_Supplied information:_
● ● ● ● ● ● ●
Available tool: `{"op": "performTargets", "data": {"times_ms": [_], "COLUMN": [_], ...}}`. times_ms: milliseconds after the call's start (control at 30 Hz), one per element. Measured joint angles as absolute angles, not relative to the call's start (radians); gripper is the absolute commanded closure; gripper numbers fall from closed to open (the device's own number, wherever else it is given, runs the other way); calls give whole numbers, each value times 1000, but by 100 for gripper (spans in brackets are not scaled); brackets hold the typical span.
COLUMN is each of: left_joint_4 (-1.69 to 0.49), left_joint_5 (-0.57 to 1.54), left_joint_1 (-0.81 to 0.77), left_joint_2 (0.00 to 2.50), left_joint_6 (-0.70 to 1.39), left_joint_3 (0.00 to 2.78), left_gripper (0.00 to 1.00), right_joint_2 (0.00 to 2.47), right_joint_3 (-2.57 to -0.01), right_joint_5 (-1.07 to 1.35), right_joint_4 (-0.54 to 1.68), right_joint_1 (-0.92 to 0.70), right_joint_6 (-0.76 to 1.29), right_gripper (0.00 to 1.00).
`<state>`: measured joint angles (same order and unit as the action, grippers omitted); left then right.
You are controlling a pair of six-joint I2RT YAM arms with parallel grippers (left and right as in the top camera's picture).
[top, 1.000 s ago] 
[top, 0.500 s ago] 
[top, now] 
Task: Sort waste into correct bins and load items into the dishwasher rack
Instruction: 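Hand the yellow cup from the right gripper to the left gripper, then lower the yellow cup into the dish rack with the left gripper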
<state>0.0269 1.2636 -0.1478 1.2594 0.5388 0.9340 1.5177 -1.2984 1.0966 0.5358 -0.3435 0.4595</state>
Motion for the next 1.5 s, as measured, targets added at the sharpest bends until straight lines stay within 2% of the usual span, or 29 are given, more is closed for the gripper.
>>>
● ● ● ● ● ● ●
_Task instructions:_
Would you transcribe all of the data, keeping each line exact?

_Written reply:_
Available tool: `{"op": "performTargets", "data": {"times_ms": [_], "COLUMN": [_], ...}}`. times_ms: milliseconds after the call's start (control at 30 Hz), one per element. Measured joint angles as absolute angles, not relative to the call's start (radians); gripper is the absolute commanded closure; gripper numbers fall from closed to open (the device's own number, wherever else it is given, runs the other way); calls give whole numbers, each value times 1000, but by 100 for gripper (spans in brackets are not scaled); brackets hold the typical span.
COLUMN is each of: left_joint_4 (-1.69 to 0.49), left_joint_5 (-0.57 to 1.54), left_joint_1 (-0.81 to 0.77), left_joint_2 (0.00 to 2.50), left_joint_6 (-0.70 to 1.39), left_joint_3 (0.00 to 2.78), left_gripper (0.00 to 1.00), right_joint_2 (0.00 to 2.47), right_joint_3 (-2.57 to -0.01), right_joint_5 (-1.07 to 1.35), right_joint_4 (-0.54 to 1.68), right_joint_1 (-0.92 to 0.70), right_joint_6 (-0.76 to 1.29), right_gripper (0.00 to 1.00).
`<state>`: measured joint angles (same order and unit as the action, grippers omitted); left then right.
You are controlling a pair of six-joint I2RT YAM arms with parallel grippers (left and right as in the top camera's picture).
[top, 1.000 s ago] 
[top, 0.500 s ago] 
[top, now] 
Task: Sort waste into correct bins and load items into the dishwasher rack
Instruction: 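Hand the yellow cup from the right gripper to the left gripper, then lower the yellow cup into the dish rack with the left gripper
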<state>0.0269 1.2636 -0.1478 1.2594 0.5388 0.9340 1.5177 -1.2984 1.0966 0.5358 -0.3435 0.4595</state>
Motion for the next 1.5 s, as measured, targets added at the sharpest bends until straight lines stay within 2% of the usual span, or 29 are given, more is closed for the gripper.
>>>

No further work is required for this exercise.